**Exercise objective**
Two lines below mark the span: the one containing "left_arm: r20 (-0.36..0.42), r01" and the one containing "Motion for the". Set down both, plus every line between, exactly as they stand, and nothing else.

**Data**
*** Begin section ***
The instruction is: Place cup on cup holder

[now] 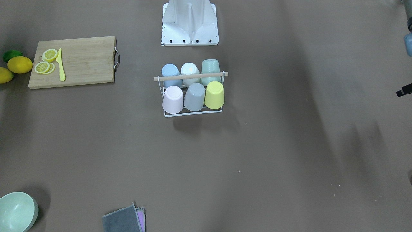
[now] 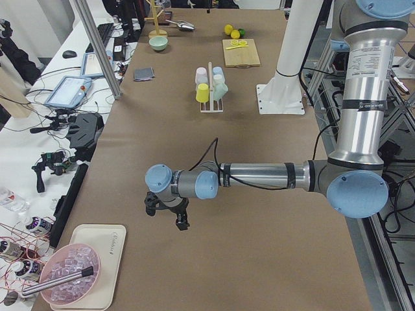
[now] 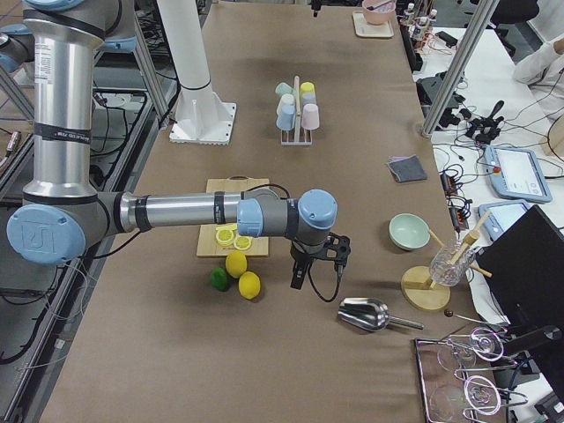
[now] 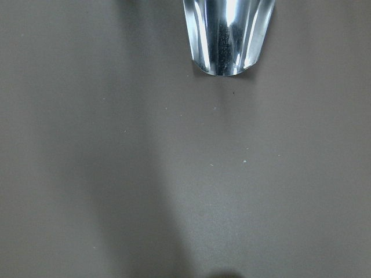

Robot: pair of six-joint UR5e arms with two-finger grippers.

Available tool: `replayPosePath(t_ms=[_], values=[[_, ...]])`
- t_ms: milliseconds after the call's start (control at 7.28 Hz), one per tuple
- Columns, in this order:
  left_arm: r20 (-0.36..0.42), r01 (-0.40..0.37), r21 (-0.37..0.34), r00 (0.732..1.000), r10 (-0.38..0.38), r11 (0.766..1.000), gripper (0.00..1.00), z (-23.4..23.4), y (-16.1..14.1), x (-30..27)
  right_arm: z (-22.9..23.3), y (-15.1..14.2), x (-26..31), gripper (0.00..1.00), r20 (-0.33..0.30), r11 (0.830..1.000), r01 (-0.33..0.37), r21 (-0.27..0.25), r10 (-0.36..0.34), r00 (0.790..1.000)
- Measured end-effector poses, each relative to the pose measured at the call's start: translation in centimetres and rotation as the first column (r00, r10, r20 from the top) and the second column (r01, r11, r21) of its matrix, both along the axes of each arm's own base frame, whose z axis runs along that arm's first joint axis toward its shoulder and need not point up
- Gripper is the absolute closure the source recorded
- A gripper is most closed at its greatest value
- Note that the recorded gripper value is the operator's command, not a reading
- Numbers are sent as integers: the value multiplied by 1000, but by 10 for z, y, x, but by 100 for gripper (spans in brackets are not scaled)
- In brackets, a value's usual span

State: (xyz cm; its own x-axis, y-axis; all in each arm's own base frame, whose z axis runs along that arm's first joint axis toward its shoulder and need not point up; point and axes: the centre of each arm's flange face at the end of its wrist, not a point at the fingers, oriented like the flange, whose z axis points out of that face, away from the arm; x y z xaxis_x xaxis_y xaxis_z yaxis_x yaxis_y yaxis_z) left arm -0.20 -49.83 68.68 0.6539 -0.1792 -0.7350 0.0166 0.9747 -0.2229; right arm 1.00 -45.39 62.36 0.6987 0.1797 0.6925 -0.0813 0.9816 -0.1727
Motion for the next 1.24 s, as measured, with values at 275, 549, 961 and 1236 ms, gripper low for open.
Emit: replayPosePath(t_ms=[275, 549, 961, 1236], values=[[-15, 78, -59, 997, -79, 995, 2, -18, 6, -39, 0, 0, 0, 1, 0, 1000, 0, 0, 0, 1000], [-11, 90, -104, 996, -91, 991, 2, -60, -1, -47, 0, 0, 0, 1, 1, 1000, 0, 0, 0, 1000], [-2, 86, -128, 996, -87, 988, 2, -92, -10, -46, 1, 0, 0, 1, 1, 1000, 0, -2, 0, 1000], [2, 84, -160, 996, -85, 984, 2, -76, 5, -46, 1, 0, 0, 1, 1, 1000, 0, -3, 0, 1000]])
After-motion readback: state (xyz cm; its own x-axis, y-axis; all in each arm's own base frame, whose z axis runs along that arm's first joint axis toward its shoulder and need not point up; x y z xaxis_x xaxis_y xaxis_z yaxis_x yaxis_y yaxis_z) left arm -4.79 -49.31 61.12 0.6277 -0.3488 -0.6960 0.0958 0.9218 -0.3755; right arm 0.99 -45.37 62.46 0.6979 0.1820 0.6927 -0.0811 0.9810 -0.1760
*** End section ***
**Solution to this exercise**
  left_arm: r20 (-0.36..0.42), r01 (-0.40..0.37), r21 (-0.37..0.34), r00 (0.732..1.000), r10 (-0.38..0.38), r11 (0.766..1.000), gripper (0.00..1.00), z (-23.4..23.4), y (-16.1..14.1), x (-30..27)
  right_arm: z (-22.9..23.3), y (-15.1..14.2), x (-26..31), gripper (0.00..1.00), r20 (-0.33..0.30), r11 (0.830..1.000), r01 (-0.33..0.37), r21 (-0.27..0.25), r10 (-0.36..0.34), r00 (0.790..1.000)
- Measured end-effector poses, each relative to the pose measured at the call's start: translation in centimetres and rotation as the first column (r00, r10, r20 from the top) and the second column (r01, r11, r21) of its matrix, both along the axes of each arm's own base frame, whose z axis runs along that arm's first joint axis toward its shoulder and need not point up
- Gripper is the absolute closure the source recorded
- A gripper is most closed at its greatest value
- Note that the recorded gripper value is the operator's command, not a reading
- Numbers are sent as integers: the value multiplied by 1000, but by 10 for z, y, x, but by 100 for gripper (spans in brackets are not scaled)
- In brackets, a value's usual span

State: (xyz cm; its own x-axis, y-axis; all in each arm's own base frame, whose z axis runs along that arm's first joint axis toward its shoulder and need not point up; point and axes: the centre of each arm's flange face at the end of its wrist, not a point at the fingers, oriented like the flange, whose z axis points out of that face, away from the arm; x y z xaxis_x xaxis_y xaxis_z yaxis_x yaxis_y yaxis_z) left arm -0.20 -49.83 68.68 0.6539 -0.1792 -0.7350 0.0166 0.9747 -0.2229; right arm 1.00 -45.39 62.36 0.6987 0.1797 0.6925 -0.0813 0.9816 -0.1727
Motion for the next 1.24 s, as measured, with values at 275, 549, 961 and 1236 ms, gripper low for open.

This finishes the output.